How do you educate in the midst of widespread Catholic school closures and a dysfunctional public school system?
The Irish-American, William Ford, a soft-spoken, enigmatic high school principal from the Bronx, is familiar with the scene at many city schools: police patrols, metal detectors, not enough chairs or books, too many children, too many foreign languages, and too unwieldy a curriculum for any semblance of effective education to happen.
“Parents need savvy,” said Ford, “or they end up in the dumping grounds.”
These are the schools where teachers are assaulted and guns are confiscated, where gangs and drug dealers maraud the hallways, and teacher turnover is so high they rarely know the students who usually don’t bother coming to class anyway.
It is all too common that minority children do not finish high school, and disciplinary expulsions seem to just pave the way back to a dangerous cycle.
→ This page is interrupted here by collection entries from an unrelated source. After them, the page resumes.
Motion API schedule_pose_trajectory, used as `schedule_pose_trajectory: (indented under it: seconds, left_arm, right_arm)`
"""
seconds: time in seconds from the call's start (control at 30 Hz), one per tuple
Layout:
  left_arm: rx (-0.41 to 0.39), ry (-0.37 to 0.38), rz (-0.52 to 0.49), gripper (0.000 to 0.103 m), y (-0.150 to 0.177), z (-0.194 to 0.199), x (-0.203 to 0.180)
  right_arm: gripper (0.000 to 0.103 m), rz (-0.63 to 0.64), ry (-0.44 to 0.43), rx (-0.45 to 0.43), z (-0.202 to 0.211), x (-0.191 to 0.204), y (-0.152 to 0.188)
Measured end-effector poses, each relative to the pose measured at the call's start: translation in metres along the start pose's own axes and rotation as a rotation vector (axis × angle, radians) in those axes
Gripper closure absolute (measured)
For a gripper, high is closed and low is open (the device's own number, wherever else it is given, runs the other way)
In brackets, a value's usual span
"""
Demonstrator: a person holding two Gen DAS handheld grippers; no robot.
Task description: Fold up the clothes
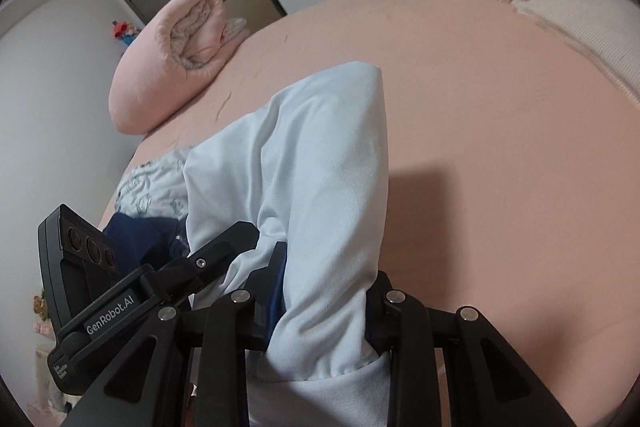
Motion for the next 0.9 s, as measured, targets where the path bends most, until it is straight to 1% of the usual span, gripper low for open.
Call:
schedule_pose_trajectory:
  seconds: [0.13,0.27,0.37,0.43,0.57,0.67,0.73,0.8,0.9]
  left_arm:
    - [0.012,0.034,-0.042,0.067,0.001,-0.006,-0.029]
    - [0.041,0.074,-0.085,0.067,0.004,-0.017,-0.057]
    - [0.067,0.083,-0.128,0.067,0.008,-0.028,-0.076]
    - [0.098,0.101,-0.141,0.067,0.012,-0.041,-0.088]
    - [0.152,0.140,-0.152,0.067,0.025,-0.063,-0.111]
    - [0.162,0.147,-0.189,0.067,0.032,-0.075,-0.133]
    - [0.162,0.146,-0.210,0.067,0.033,-0.084,-0.147]
    - [0.174,0.146,-0.199,0.067,0.032,-0.092,-0.156]
    - [0.201,0.157,-0.164,0.067,0.032,-0.103,-0.164]
  right_arm:
    - [0.075,0.010,0.041,-0.037,0.024,-0.001,-0.010]
    - [0.075,0.013,0.091,-0.075,0.049,-0.008,-0.017]
    - [0.075,0.020,0.143,-0.082,0.061,-0.017,-0.024]
    - [0.075,0.026,0.180,-0.082,0.068,-0.023,-0.027]
    - [0.075,0.044,0.285,-0.091,0.090,-0.038,-0.032]
    - [0.075,0.038,0.336,-0.101,0.103,-0.052,-0.037]
    - [0.075,0.028,0.353,-0.114,0.110,-0.062,-0.042]
    - [0.075,0.016,0.363,-0.122,0.117,-0.073,-0.049]
    - [0.075,0.025,0.391,-0.111,0.125,-0.083,-0.061]
Point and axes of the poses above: each gripper's, at about its wrist camera, not at the fingertips, and z roughly against the way its jaws point, x to its left, y to its underside, the point moved 3 cm from there along -z, roughly the way its jaws point, and after that the axes turned 10 degrees about -y, right-handed, at the moved point
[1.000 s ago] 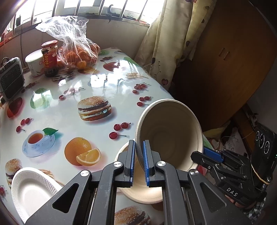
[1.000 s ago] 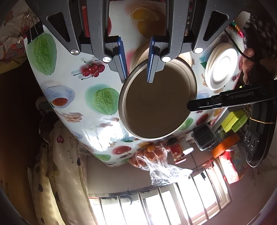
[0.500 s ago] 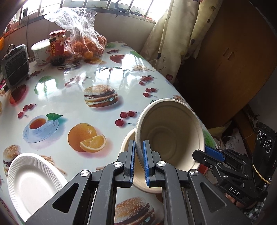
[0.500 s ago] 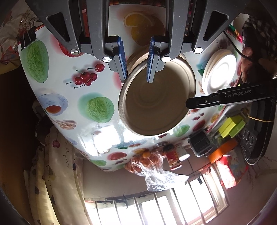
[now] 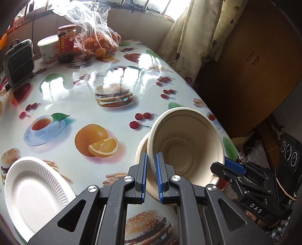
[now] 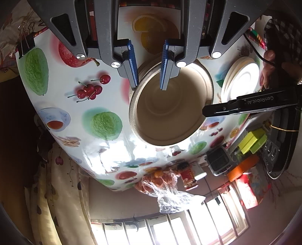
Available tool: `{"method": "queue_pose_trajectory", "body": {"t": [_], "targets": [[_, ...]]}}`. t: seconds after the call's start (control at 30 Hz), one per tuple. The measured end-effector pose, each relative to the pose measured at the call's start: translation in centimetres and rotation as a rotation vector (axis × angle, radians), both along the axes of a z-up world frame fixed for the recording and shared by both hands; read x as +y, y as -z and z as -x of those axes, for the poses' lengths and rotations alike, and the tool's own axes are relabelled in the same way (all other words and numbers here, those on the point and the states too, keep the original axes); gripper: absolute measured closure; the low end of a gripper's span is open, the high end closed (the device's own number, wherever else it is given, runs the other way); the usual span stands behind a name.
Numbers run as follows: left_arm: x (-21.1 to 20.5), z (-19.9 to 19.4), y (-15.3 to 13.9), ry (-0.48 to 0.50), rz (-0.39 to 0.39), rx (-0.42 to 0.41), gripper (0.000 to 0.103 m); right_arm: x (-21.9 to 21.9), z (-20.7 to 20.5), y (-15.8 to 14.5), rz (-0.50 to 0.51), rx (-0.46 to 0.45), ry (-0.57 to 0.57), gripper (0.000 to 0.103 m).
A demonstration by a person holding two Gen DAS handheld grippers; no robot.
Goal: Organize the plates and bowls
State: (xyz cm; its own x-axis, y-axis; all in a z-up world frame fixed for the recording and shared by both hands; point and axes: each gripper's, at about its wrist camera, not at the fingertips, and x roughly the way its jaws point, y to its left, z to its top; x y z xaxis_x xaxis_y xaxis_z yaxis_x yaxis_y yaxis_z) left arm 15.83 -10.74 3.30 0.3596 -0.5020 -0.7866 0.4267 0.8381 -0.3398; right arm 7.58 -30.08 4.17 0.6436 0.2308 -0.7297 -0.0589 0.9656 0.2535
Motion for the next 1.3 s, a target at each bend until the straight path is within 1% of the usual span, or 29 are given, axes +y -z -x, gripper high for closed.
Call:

Catholic schools — once a haven for poor families — are unable to attract quality teachers with competitive pay. The resulting drop in grades and attendance are forcing them to close in some neighborhoods.
In the midst of this breakdown, Ford discovered a Jesuit school in Chicago that was serving the city’s most needy urban children. It combined the Catholic educational tradition of smaller classes, higher expectations, quality teaching and personal attention with the resources of corporate America by adding a work-study program whereby four students share one entry-level job, the salary from which pays 75 percent of their tuition.
When venture capitalist B.J. Cassin and the Bill and Melinda Gates Foundation later provided $18.9 million in development funds to build a network of 16 more of these schools nationwide, Ford seized the opportunity to open one in New York.
He turned to Donegal-man Conor Murphy, Vice-President and CFO of MetLife Financial Services for much needed business acumen.
“I thought it was a great way to help immigrants get a start,” said Murphy who, with help from other trustees, took on the daunting task of assessing costs, finding student jobs and raising funds for families who couldn’t afford the nominal fee for the school, christened Cristo Rey New York High School.

Starting Small
The Archdiocese offered the use of a ramshackle building in Spanish Harlem and volunteers soon cleared four rooms to accommodate 100 students. Ford set about designing a bilingual curriculum, while some very motivated teachers joined the staff including Jesuit Joseph Parks, former school president of the prestigious Fordham Preparatory School.
“It started with a few jots on a bit of paper and a post office box,” Ford recalled. “Parents would come to meet us then come back to find the building empty and we were asking them to trust us with their children.”
It was a trust born of faith and fear of the alternative.
It was three years before the school was ready to start enrolling 100 children in the summer of 2004 at its 106th Street location in East Harlem, most of whom turned out to be so ill-prepared by their previous schools that they couldn’t be assessed by their grades and had to be interviewed instead.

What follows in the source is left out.